- Outfielder
- Born: March 12, 1985 Assaí, Paraná, Brazil
- Died: May 12, 2017 (aged 32)
- Batted: RightThrew: Right

= Anderson Gomes (baseball) =

Brazilian baseball player

Anderson Gomes dos Santos (born March 12, 1985 – May 12, 2017) was a Brazilian professional baseball player.

==Career==
Gomes was signed by the Fukuoka Daiei Hawks as a pitcher. He never made it to Nippon Pro Baseball, as an arm injury ended his pitching career. The Hawks released him in 2005.

Gomes became an outfielder and was then signed by the Chicago White Sox.

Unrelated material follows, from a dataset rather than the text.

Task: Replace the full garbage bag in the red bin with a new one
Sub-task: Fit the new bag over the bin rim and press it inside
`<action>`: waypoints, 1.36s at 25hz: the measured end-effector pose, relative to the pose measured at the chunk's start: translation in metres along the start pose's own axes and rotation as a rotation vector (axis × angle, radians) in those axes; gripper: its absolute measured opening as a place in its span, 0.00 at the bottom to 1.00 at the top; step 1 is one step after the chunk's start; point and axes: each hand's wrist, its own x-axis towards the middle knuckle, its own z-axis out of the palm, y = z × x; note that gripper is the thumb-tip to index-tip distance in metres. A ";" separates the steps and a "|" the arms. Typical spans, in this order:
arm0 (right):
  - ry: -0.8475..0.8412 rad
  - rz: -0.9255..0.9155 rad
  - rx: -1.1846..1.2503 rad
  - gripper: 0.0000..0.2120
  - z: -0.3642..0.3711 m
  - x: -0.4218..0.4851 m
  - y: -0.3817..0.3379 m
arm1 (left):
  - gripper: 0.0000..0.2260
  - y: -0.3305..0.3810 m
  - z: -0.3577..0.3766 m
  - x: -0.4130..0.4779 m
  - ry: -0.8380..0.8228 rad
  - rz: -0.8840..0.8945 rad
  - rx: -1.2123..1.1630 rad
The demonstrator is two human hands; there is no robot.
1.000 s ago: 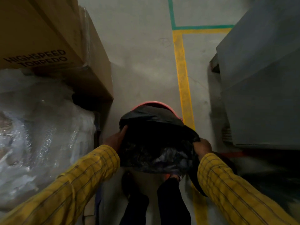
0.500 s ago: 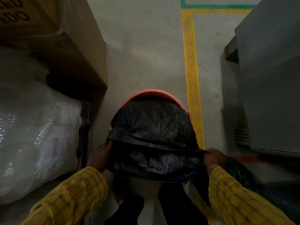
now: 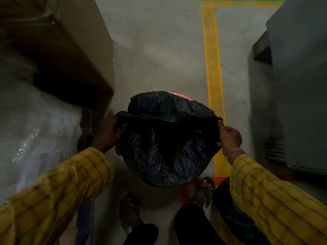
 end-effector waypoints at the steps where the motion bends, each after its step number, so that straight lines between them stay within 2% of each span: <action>1: 0.013 -0.116 -0.157 0.27 0.005 0.008 0.001 | 0.25 0.005 -0.002 0.008 0.028 0.013 -0.010; 3: 0.067 -0.316 -0.362 0.21 0.011 0.019 -0.006 | 0.23 0.016 -0.008 0.020 0.081 0.087 0.034; 7: 0.122 -0.646 -0.479 0.11 0.018 0.026 -0.024 | 0.25 0.039 -0.020 0.038 0.078 0.336 0.254; 8: 0.107 -0.752 -0.485 0.13 0.018 0.021 -0.030 | 0.24 0.045 -0.021 0.041 0.083 0.349 0.292; 11: -0.009 -1.080 -0.595 0.27 0.017 -0.006 -0.051 | 0.18 0.048 -0.021 0.052 0.127 0.326 0.264; 14: -0.110 -1.231 -0.713 0.32 0.020 -0.020 -0.052 | 0.17 0.041 -0.025 0.067 0.072 0.219 0.151; 17: -0.103 -1.272 -0.824 0.34 0.028 -0.022 -0.047 | 0.17 0.039 -0.025 0.078 0.042 0.187 0.143; 19: -0.099 -1.278 -0.806 0.27 0.034 -0.021 -0.045 | 0.19 0.038 -0.028 0.084 0.011 0.173 0.134; 20: -0.091 -1.207 -0.720 0.22 0.036 -0.019 -0.048 | 0.21 0.037 -0.031 0.085 -0.028 0.173 0.128; 22: -0.024 -0.932 -0.420 0.12 0.036 -0.010 -0.058 | 0.26 0.030 -0.038 0.091 -0.115 0.175 0.104; 24: -0.002 -0.698 -0.147 0.12 0.035 0.006 -0.069 | 0.28 0.022 -0.041 0.097 -0.187 0.169 0.064; 25: -0.038 -0.632 -0.086 0.13 0.036 0.016 -0.074 | 0.28 0.020 -0.041 0.100 -0.219 0.151 0.017; 28: -0.143 -0.520 -0.134 0.16 0.038 0.045 -0.092 | 0.25 0.027 -0.034 0.099 -0.277 0.120 -0.184; 31: -0.280 -0.450 -0.133 0.22 0.039 0.071 -0.113 | 0.18 0.029 -0.013 0.108 -0.186 0.050 -0.392; 32: -0.273 -0.475 -0.128 0.20 0.041 0.076 -0.117 | 0.16 0.027 -0.004 0.113 -0.121 0.007 -0.440; 34: -0.138 -0.666 -0.168 0.15 0.044 0.078 -0.120 | 0.12 0.026 0.008 0.121 0.004 -0.055 -0.426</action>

He split 2006 between the Kannapolis Intimidators (.250/.312/.382 in 80 games) and the Winston-Salem Warthogs (.205/.291/.348 in 34 games). He was picked for the All-Star Futures Game.

Gomes batted .300/.370/.442 in 79 games in 2007 for Kannapolis. Had he qualified, he would have ranked 4th in the Carolina League in batting average. He was 3 for 10 with 2 doubles, 2 walks, 2 steals, a run and a RBI in the 2007 Pan American Games to lead the host team in slugging percentage.